Copy exactly, please, each line of the data below until the line that contains "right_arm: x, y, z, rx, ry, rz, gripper" has been copied, beginning at the top.

________________________________________

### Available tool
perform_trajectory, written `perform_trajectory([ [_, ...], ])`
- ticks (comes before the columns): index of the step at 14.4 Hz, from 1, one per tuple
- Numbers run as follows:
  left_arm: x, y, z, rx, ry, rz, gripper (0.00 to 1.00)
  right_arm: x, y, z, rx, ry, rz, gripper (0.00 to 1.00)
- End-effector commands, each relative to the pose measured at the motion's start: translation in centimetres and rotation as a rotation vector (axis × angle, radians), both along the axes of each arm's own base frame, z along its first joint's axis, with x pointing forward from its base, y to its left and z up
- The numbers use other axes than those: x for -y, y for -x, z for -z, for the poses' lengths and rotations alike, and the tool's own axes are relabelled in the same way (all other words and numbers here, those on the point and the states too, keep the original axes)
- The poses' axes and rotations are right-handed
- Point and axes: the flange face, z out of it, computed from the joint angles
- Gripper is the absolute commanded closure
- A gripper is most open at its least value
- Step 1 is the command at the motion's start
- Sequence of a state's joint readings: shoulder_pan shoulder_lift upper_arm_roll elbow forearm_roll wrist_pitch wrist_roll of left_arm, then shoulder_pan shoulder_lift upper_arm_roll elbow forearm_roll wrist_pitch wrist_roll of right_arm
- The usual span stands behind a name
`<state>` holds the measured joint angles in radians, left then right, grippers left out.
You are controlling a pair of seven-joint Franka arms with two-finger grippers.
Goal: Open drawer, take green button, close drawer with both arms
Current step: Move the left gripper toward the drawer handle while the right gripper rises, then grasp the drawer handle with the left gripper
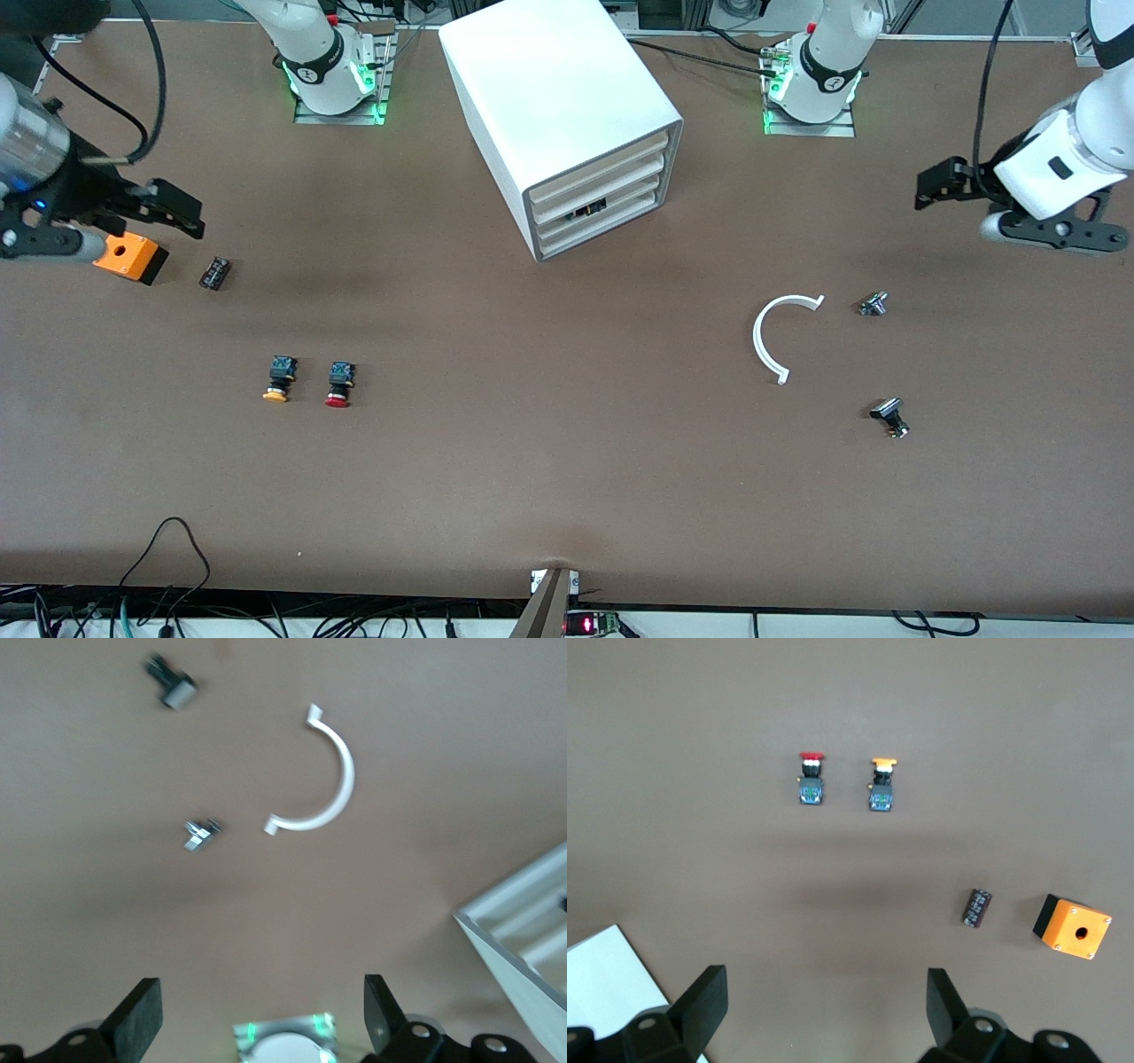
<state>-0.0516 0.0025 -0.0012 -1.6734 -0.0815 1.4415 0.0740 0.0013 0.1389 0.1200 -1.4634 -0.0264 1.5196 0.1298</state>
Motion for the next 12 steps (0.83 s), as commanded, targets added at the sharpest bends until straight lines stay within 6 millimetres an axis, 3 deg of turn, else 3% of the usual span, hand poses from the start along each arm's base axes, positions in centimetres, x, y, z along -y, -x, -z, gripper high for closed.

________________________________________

> _Answer to the exercise_:
### Available tool
perform_trajectory, written `perform_trajectory([ [_, ...], ])`
- ticks (comes before the columns): index of the step at 14.4 Hz, from 1, one per tuple
- Numbers run as follows:
  left_arm: x, y, z, rx, ry, rz, gripper (0.00 to 1.00)
  right_arm: x, y, z, rx, ry, rz, gripper (0.00 to 1.00)

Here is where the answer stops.